◆ **Task prompt**
Once you have located the line containing "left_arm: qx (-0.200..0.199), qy" in the material below, return it exactly along with each line after it through the line containing "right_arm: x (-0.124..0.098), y".

◆ **Data in this exercise**
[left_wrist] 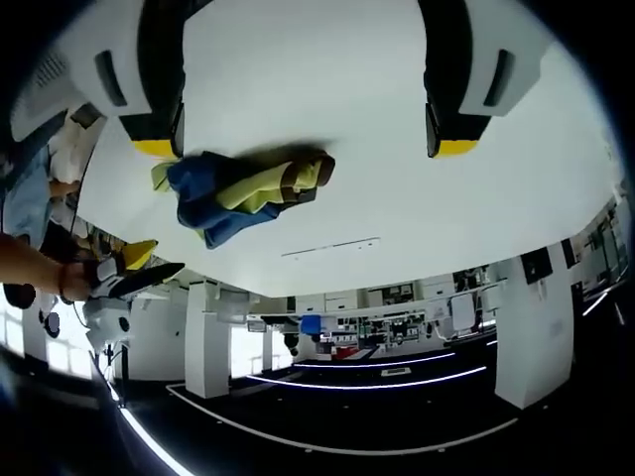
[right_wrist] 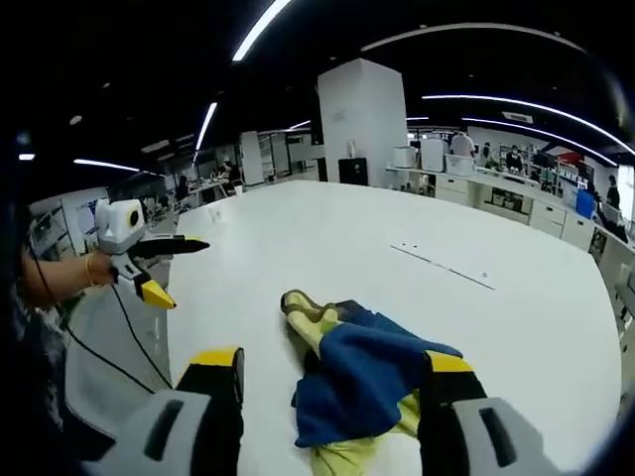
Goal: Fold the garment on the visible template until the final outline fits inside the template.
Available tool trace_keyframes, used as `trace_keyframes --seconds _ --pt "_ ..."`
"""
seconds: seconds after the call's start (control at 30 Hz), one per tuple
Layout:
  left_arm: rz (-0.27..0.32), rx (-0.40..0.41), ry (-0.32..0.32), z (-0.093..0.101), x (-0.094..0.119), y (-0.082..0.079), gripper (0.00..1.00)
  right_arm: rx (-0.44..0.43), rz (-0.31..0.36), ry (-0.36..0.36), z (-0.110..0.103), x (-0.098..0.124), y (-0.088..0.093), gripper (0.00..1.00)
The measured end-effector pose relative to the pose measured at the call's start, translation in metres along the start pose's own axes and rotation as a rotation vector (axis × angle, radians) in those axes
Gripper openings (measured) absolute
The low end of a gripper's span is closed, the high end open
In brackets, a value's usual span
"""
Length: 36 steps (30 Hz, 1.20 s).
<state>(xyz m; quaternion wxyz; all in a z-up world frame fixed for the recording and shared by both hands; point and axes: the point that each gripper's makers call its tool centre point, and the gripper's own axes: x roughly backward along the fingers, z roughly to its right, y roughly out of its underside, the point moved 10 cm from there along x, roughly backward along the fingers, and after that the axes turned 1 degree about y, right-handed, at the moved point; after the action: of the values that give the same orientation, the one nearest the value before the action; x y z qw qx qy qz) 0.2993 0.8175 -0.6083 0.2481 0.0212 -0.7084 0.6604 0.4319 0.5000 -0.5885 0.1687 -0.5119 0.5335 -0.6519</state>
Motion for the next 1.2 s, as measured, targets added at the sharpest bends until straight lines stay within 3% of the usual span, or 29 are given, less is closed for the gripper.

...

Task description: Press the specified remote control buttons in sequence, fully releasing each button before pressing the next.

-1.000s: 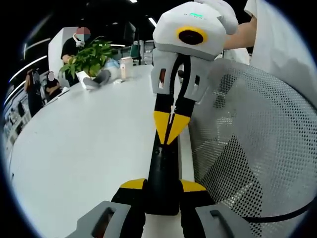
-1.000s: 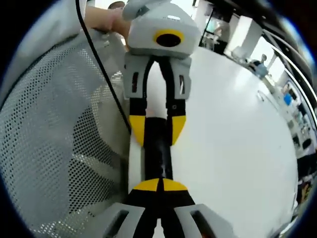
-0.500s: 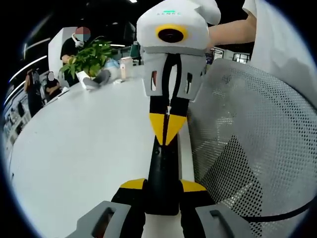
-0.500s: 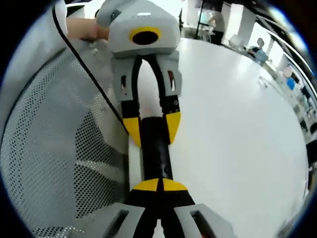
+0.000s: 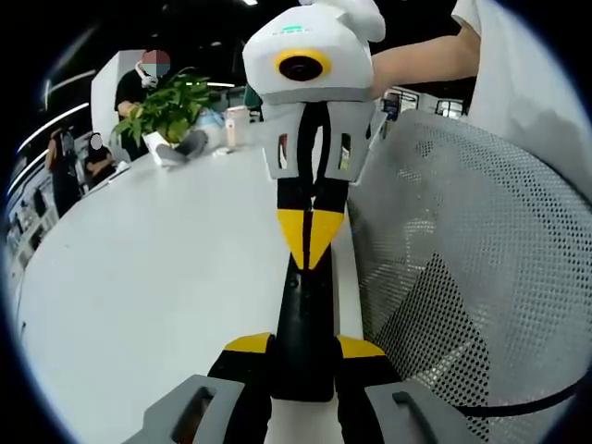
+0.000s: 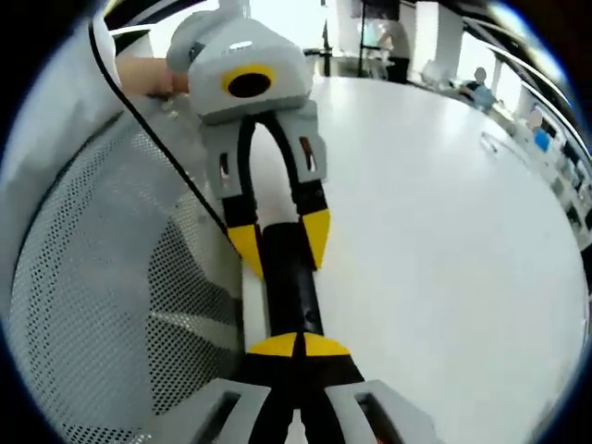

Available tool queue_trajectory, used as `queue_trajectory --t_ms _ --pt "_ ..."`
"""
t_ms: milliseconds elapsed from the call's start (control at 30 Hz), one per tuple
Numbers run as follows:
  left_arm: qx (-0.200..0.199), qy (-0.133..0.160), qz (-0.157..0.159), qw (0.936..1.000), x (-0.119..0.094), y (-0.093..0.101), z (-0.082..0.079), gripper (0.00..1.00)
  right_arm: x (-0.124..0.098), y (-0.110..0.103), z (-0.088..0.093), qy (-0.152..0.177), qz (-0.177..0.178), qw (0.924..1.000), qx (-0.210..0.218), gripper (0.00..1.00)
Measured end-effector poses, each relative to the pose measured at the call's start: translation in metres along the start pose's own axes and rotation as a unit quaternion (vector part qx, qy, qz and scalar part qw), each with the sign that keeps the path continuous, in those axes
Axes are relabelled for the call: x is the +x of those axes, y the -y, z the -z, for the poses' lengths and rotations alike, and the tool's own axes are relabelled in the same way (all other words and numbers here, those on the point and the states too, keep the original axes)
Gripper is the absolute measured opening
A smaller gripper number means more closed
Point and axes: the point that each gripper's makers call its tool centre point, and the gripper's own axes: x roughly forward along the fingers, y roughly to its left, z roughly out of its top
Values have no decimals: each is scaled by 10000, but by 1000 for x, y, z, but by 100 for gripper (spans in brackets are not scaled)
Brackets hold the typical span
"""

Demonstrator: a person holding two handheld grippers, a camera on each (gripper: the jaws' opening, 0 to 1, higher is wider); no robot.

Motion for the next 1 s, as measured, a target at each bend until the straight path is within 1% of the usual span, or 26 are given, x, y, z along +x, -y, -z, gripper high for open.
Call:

◆ **Task solution**
  left_arm: qx (-0.200..0.199), qy (-0.133..0.160), qz (-0.157..0.159), qw (0.936..1.000), x (-0.119..0.094), y (-0.093..0.101), z (-0.082..0.079), gripper (0.00..1.00)
  right_arm: x (-0.124..0.098), y (-0.110..0.103), z (-0.088..0.093), qy (-0.152..0.177), qz (-0.177..0.178), qw (0.924..1.000), qx (-0.210..0.218), gripper (0.00..1.00)

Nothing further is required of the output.